Performance instructions for cultivating an embodied representation of your American identity by planting seeds in containers

  1. Get some soil.
  2. Attempt to source it from an ancestral land.
  3. Realize a hardware store might just have to do.
  4. Talk to your family.
  5. Make a chart tracing your family lines. Go as far back as you can go.
  6. You will hit dead ends. Realize some ends are harder than others.
  7. Tread lightly on yourself.
  8. Dig deep.
  9. Look the past straight in the face.
  10. Follow your intuition.
  11. Research political events that correspond to your ancestors’ nativity.
  12. Remember countries are both created and destroyed.
  13. Look for clues in cultures that mirror your most intransigent traits.
  14. Look in unlikely places, for example, in DoT environmental reports. Often someone has collated copious amounts of original source material in order to lay down new concrete. 
  15. Make some educated guesses.
  16. Choose your set of facts.
  17. Research plants native to your ancestors’ lands.
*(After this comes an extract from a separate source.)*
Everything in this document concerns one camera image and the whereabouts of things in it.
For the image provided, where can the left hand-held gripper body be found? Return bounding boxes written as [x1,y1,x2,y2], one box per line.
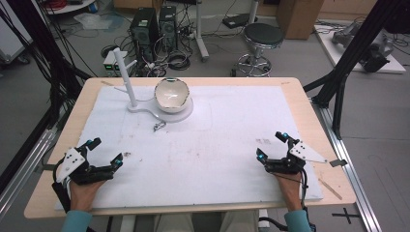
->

Go as far back as you can go.
  18. Realize plants do not care about countries.
  19. Consider borders and the arbitrariness of wind.
  20. Consider climate.
  21. Consider your options.
  22. Consider which plants are the hardiest, and which ones may be best suited for the life you can offer.
  23. Choose your set of plantcestors.
  24. Gather your seeds.
  25. Plant them in starter cells.
  26. Water them.
  27. Do not over water. Do not under water
  28. Expose them to light. Keep them in shade.
  29. Provide good drainage. Plants thrive in marshland.
  30. Tend.
  31. Tend.
  32. Tend.
  33. Create/find/colonize the perfect container for transplant. Fill it with your soil.
  34. Consider that you or your ancestors may not have chosen their places to live. Neither have these seedlings.
  35. Consider responsibility while watching the sprouts emerge.
  36. Transplant seedlings when they get 6 weeks/8 weeks/1 year old.
  37. Watch them grow.
  38. Watch them whither.
  39. Watch them thrive.
  40. Watch them die.
  41. Watch one strain try to dominate the rest.
  42. Consider mortality.
  43. Consider cooperation.
  44. Consider the improbability of this community of life.
  45. Consider the improbability of you.

This performance poem was written as a documentation of the process I went through to create the “self portraits in bloom and decay” in Bodies of Bois Mallet. It exists as a set of performance instructions, printed on butcher paper and mounted on found wood with bark. It is installed as a take-away for visitors and or passers by in a galleries and/or public spaces to read, tear off, take with them, and reflect and/or activate according to will. They can also be performed in as a public reading.